Sunday, February 8, 2009

Taking Things in Tenaha, TX

At first when I read this story even I thought "uh oh!" However, I read it again and tried to read between the lines. As often, the Houston Chronicle doesn't tell the entire story either through omission or simply because they don't know. The concept of the story is sure to outrage any decent person. The concept of small town cops stopping out-of-towners and taking their property. However when I read the story again somethings stand out that make me think there is more than what the story tells you.

"Linda Dorman, a great-grandmother from Akron, Ohio, had $4,000 in cash taken from her by local authorities when she was stopped while driving through town after visiting Houston in April 2007. Court records make no mention that anything illegal was found in her van and show no criminal charges filed in the case. She is still waiting for the return of what she calls “her life savings.”

Okay, it's not against the law to carry $4,000 in cash, but why is she carrying $4,000 in cash? Take a look at the map here. How is Tenaha, TX, a direct route from Ohio to Houston, TX? Could it be she likes the back roads for the scenery? Or could she be avoiding the main highways for some reason? I like how they point out how Ms. Dorman is a great-grandmother but don't mention her actual age. This woman can be a great-grandmother and she's wanted by the federal government. The writer wants you to picture some centurion in a walker being hassled by the police. The article says no charges were filed but her cash was seized. What does the report say? Was a drug dog brought in? Did it hit on the car? Did the drug dog hit on the cash? Sometimes when drug residue is found on cash, it is seized. Plus she was stopped in 2007, is the case still pending?


Attorney David Guillory "is suing officials in Tenaha and Shelby County on behalf of Dorman and nine other clients who were stripped of their property. All were African-Americans driving either rentals or vehicles with out-of-state plates."

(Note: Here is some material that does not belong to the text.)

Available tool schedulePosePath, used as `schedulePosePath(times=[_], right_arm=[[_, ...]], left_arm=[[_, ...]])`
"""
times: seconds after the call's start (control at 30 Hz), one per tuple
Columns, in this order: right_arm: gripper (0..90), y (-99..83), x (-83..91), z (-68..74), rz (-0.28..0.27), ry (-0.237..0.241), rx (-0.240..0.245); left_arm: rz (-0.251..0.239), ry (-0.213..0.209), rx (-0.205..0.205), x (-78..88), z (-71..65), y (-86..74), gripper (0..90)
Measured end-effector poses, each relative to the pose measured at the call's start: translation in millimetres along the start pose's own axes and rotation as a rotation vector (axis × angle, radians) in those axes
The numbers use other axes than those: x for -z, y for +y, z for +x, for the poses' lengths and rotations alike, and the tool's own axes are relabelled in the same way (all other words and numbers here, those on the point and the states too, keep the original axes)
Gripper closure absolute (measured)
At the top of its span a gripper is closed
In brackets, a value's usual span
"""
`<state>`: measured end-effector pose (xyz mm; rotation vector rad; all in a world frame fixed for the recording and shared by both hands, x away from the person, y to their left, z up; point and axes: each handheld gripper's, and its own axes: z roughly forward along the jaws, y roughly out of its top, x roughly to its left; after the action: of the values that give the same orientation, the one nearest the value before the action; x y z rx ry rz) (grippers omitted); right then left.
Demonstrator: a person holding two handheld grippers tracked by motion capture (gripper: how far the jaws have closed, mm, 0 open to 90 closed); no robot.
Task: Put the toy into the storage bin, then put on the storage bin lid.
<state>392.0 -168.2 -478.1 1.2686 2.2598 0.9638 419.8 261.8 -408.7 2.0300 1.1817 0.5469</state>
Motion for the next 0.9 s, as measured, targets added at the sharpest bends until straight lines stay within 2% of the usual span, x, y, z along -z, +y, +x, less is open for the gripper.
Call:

The photo caption says that between 2006 and 2008 "roughly" 140 people were subject to property seizure. Yet, only 10 people are suing the city of Tenaha and Shelby County. If these officers are indeed robbing people as the lawyer claims, why are only 10 out of 140 people suing? Plus the article points out the race of the people suing. What is the race of the other 130 people?

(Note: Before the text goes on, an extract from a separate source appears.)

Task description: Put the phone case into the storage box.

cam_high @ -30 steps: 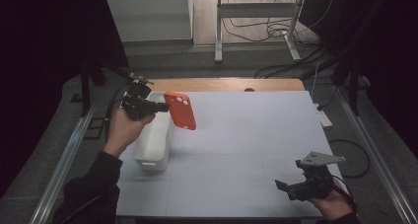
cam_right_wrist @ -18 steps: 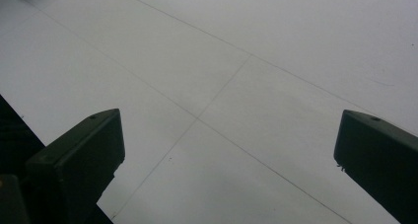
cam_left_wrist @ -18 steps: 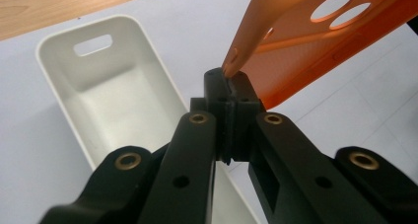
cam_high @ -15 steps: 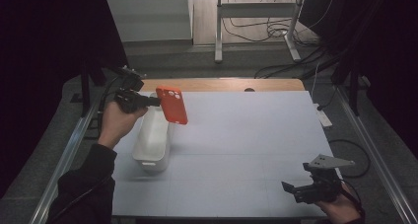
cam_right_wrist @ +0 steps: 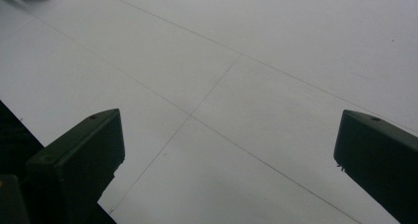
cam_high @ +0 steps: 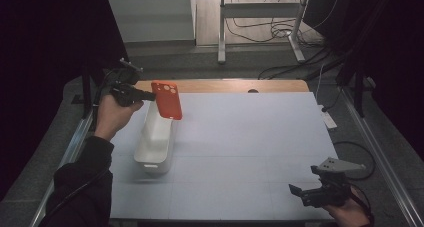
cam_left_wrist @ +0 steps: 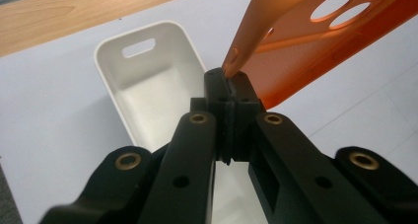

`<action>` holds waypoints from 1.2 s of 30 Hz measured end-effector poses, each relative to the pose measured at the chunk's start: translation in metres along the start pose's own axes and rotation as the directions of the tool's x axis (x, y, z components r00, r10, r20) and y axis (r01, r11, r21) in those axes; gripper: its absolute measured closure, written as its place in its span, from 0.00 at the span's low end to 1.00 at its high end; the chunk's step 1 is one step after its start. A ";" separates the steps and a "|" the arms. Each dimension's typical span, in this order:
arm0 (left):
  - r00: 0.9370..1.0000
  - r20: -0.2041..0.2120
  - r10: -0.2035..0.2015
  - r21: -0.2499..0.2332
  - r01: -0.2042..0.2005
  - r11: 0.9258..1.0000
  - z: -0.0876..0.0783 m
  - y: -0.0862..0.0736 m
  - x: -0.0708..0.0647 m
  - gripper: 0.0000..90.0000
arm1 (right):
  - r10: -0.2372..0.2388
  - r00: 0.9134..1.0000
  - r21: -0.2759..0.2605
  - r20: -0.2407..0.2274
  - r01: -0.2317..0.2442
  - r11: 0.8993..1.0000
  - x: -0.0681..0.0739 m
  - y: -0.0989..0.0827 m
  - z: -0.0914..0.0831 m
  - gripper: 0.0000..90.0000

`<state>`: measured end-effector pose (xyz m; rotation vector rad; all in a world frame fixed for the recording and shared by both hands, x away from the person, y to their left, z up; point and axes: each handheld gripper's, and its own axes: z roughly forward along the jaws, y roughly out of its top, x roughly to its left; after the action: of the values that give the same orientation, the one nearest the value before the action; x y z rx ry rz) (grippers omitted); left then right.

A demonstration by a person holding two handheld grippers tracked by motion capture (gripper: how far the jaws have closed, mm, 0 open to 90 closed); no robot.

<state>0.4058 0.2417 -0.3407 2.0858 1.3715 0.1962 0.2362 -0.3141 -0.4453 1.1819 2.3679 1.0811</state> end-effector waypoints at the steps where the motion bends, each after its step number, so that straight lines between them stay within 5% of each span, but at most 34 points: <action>1: 1.000 0.002 -0.005 0.000 0.005 1.000 0.000 0.000 0.001 0.99 | 0.000 1.000 -0.001 0.001 0.000 1.000 0.000 0.000 0.000 0.00; 20: 0.997 -0.057 -0.046 0.002 0.046 0.999 0.001 0.007 0.025 0.99 | 0.020 1.000 -0.006 0.001 -0.020 1.000 -0.002 -0.001 -0.002 0.00; 36: 0.992 -0.105 -0.068 0.004 0.068 0.998 0.024 0.012 0.038 0.99 | 0.014 1.000 0.000 -0.007 -0.014 1.000 -0.002 -0.001 -0.001 0.00</action>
<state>0.4428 0.2614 -0.3604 2.0564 1.5052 0.2762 0.2361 -0.3169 -0.4454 1.1977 2.3687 1.0916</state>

"In Shelby County, the district attorney made legal agreements with some individuals that her office would not file criminal charges so long as the property owner waived all rights to the valuables."

Then why sign it to start with? Make them prove their criminal case.


In exchange for (respondent) signing the agreed order of forfeiture, the Shelby County District Attorney’s Office agrees to reject charges of money laundering pending at this time,” read one waiver, dated April 10, 2007."

Details of the case?


"The property owners named in the waiver had just signed over $7,342 in cash, their 1994 Chevrolet Suburban, a cell phone, a BlackBerry and a stone necklace."

I'm not saying Shelby County is not doing the right thing. I'm not defending them. In fact, Shelby County has made poor decisions in the past. I'm only questioning the reporter's angle and wanting more information before I make judgment. Let the lawsuit go forward and make all the cards come down on the table.

2 comments:

Matthew said...

Actually, Rte 59 through Tenaha is one of the most direct routes between Interstate 20 to the north and Houston. We live in Shreveport, LA and have taken Rte 59 through Tenaha several times--although there are slightly alternate local routes. But as we are white we never noticed the danger, although East Texas police tend to be Gestapo-like.

C said...

If you actually take the time to Mapquest the route between Akron, OH and Houston, TX you would notice that the route between I-30 at Texarkana and Houston is US Hwy. 59. This IS the most direct route.